Not to far here in Halifax. Welcome


----------



## wvbeeguy (Feb 20, 2011)

welcome, this is a very enjoyable (and frustrating) hobby, this site has a lot of info


----------



## appalachianoutdoors (May 16, 2015)

Good luck with the bees. I am right down 460 in Lynchburg, Virginia. Let me know if you ever need anything. I am a member of the Piedmont Beekeepers Association and we meet in Lynchburg every 3rd Thurs night. Feel free to contact me and make a visit to the PBA meeting one month.


----------



## wertzsteve (Dec 28, 2015)

at this time the job I have is m-th 4.30pm to 3.00am ,but I am looking for better job. Was making night vision war ended laid off.

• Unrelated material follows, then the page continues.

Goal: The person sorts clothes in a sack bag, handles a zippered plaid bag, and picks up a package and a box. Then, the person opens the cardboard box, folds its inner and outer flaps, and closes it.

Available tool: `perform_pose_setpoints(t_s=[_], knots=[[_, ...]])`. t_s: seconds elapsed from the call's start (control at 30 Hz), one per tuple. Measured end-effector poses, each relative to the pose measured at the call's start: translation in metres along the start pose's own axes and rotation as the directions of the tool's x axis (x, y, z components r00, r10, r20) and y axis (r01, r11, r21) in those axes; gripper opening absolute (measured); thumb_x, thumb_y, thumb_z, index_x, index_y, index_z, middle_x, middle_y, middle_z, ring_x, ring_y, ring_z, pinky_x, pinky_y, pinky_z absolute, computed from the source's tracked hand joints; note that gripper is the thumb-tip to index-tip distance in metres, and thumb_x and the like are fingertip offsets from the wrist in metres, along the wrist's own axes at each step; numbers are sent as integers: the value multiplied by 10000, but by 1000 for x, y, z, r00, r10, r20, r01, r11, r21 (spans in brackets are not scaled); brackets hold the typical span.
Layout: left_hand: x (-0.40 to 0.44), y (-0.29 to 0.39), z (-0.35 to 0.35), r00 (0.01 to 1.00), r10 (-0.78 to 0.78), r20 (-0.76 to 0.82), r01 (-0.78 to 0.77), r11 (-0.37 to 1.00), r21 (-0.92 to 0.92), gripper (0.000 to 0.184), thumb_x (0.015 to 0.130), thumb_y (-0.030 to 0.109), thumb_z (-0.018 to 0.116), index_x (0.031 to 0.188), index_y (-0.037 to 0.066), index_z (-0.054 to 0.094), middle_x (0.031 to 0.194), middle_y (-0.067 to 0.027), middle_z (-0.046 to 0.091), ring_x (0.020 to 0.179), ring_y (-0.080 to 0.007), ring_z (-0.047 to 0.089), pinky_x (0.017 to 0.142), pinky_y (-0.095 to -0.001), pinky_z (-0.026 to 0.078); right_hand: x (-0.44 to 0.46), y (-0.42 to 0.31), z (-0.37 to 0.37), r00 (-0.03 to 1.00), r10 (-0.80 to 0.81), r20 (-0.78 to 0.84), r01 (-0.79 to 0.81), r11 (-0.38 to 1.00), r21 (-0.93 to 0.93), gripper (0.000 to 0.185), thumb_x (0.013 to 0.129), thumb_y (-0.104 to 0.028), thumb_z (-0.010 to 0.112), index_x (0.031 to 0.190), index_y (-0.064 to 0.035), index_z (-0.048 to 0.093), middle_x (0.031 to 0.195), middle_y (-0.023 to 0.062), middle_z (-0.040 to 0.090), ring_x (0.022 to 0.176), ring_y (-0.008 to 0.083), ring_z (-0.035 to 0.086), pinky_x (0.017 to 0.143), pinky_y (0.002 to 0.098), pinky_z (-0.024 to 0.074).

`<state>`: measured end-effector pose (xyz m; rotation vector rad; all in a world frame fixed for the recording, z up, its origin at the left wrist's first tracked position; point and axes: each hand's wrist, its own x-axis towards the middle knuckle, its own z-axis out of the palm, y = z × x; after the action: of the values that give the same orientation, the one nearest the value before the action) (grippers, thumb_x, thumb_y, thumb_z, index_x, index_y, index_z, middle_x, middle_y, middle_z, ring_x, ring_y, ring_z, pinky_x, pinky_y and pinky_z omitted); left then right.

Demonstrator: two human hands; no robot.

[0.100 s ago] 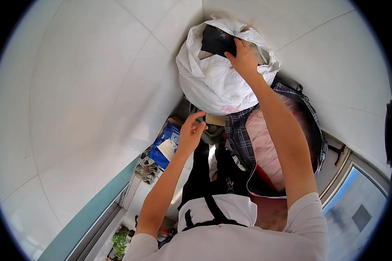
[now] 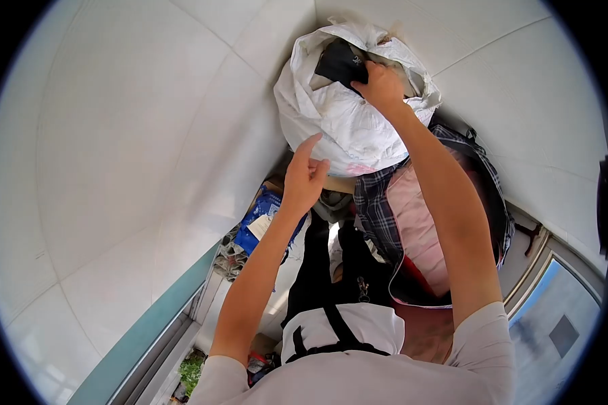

I am at the other end of Bedford (24) 6 miles from Vinton. maybe some day I will have a chance to visit your association


----------



## bbruff22 (Dec 24, 2013)

Welcome from NE Kansas!


----------



## Phoebee (Jan 29, 2014)

A solemn salute from me to the Bedford Boys, 116th Infantry, D-Day, 1944!


----------



## GaryG74 (Apr 9, 2014)

Welcome to BeeSource and good luck in the coming new year!


----------



## AmericasBeekeeper (Jan 24, 2010)

Welcome!


----------